Bugün sunduğumuz makalede Anı'in büyüleyici dünyasına dalacağız. Tarih boyunca Anı araştırmaların, tartışmaların ve hayranlıkların hedefi olmuş; sanatçıların, bilim adamlarının, filozofların ve meraklıların ilgisini çekmiştir. Takip eden sayfalarda Anı'in toplum üzerindeki etkisinden bilimsel alandaki önemine kadar farklı yönlerini inceleyeceğiz. Ayrıca popüler kültür üzerindeki etkisini ve zaman içinde algılarımızı ve inançlarımızı nasıl şekillendirdiğini analiz edeceğiz. Anı'in tarihi ve bugünü boyunca aydınlatıcı bir yolculuğa kendinizi kaptırmaya hazır olun.
Anı, edebiyatta kişisel yaşantının bütününü veya belli bölümlerini kapsayan, bu dönemlerdeki gözlemleri dile getirmek amacıyla yazılmış metinlerdir. Otobiyografi ile karıştırılabilen anı, ondan dışsal olaylara verdiği önem ile ayrılır. Anıda kişisel yaşam izlenimlerinin yanı sıra bu izlenimlerin dış boyutları da geniş olarak yer alır. Otobiyografide yazar öncelikle kendilerini konu edinirken anı yazarları çoğunlukla çeşitli tarihsel olaylarda rol oynamış veya bu olayların yakın gözlemcisi olmuş kişilerdir.
Anılar genellikle siyasi anı ve edebi anı olmak üzere iki kategoriye ayrılır ancak bunlar kesin sınırlandırmalar değildir.

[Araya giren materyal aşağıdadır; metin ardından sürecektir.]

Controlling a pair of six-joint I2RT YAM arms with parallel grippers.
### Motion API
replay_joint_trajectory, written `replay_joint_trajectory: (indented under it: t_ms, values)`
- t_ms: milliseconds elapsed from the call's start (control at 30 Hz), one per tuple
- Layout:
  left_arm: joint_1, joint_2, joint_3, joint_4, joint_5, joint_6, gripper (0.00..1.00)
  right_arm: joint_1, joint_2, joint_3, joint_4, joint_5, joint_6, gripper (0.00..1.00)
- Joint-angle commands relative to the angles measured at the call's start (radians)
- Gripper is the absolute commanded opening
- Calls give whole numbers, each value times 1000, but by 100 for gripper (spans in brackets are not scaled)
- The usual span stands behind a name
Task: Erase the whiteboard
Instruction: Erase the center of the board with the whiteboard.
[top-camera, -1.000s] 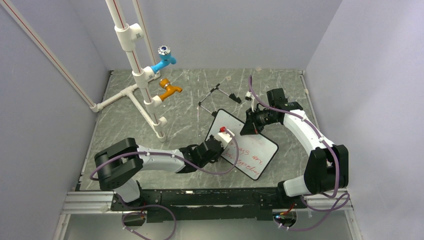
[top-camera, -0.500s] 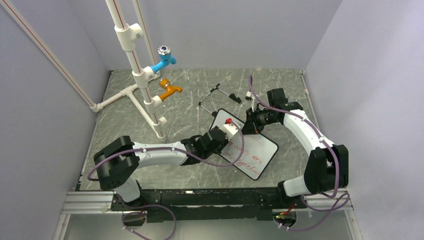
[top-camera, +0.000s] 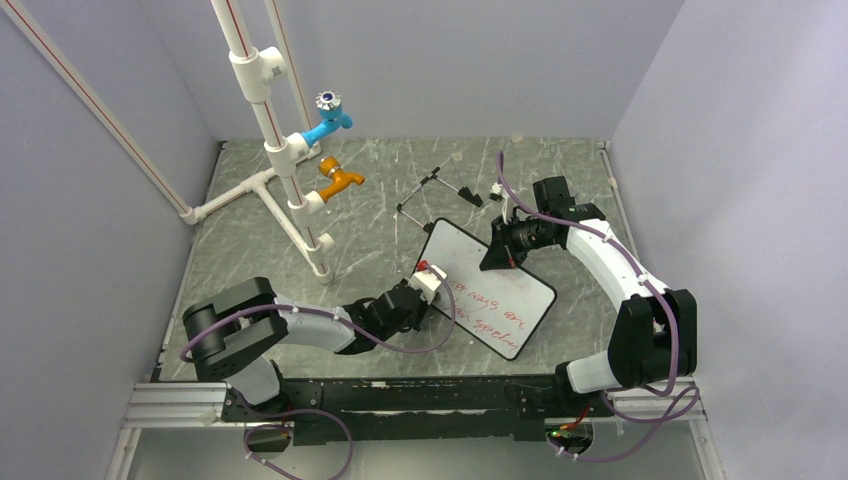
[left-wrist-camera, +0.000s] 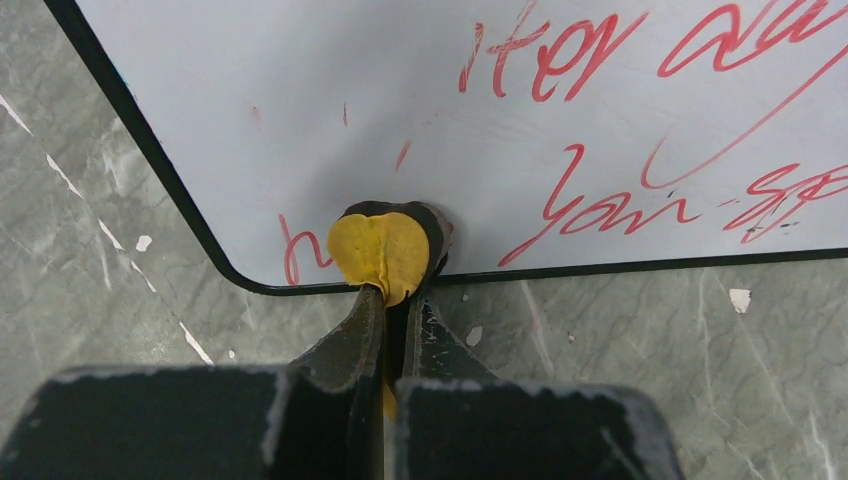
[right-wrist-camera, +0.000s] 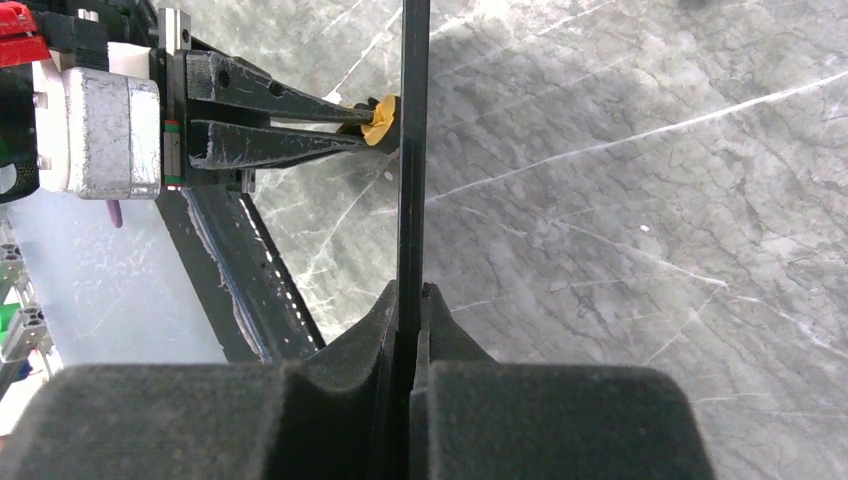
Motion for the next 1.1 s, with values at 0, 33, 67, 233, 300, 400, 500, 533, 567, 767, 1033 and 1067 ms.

Bir siyasi anı kitabında edebî anılar da olabilmektedir. Kimi anı kitapları da toplum içinde belli özellikleriyle seçilmiş kişilerin portrelerinden oluşmaktadır.
Anı türünün en bilinen örnekleri Cevat Şakir Kabaağaçlı, Yakup Kadri Karaosmanoğlu, Halide Edib Adıvar ve Falih Rıfkı Atay vermiştir. Mavi Sürgün, Falih Rıfkı'nın Çankaya, Halide Edib'in Mor Salkımlı Ev ile Türk'ün Ateşle İmtihanı ve Yakup Kadri'nin Gençlik ve Edebiyat Hatıraları anı türünün cumhuriyet dönemindeki en güzel örnekleridir.
Anılar iki başlık halinde incelenir:
A) Olay merkezli anılar: Bu tür metinlerde yazar yaşadığı ya da tanık olduğu olayları anlatır.
B) Kişi merkezli anılar: Bazı kişilerin yazar üzerinde bıraktığı izlenimlerin ya da onlarla yaşanan bazı olayların anlatımı üzerinde kurulmuş kişilerin türlü özellikleri üzerinde yoğunlaşmış metinlerdir. Yazar tanıdığı kişilerin portrelerini çizer onların kendisinde bıraktığı izlenimleri aktarır onlarla yaşanmış ilginç ve önemli olayları dile getirir.
Anı ile günlük karıştırılmamalıdır. Anı geçmişe dönüktür. Yaşanmış, bitmiş olayların üzerinden uzunca bir zaman geçtikten sonra yazılan yazı türleridir. Günlük ise içinde bulunulan zamana yöneliktir.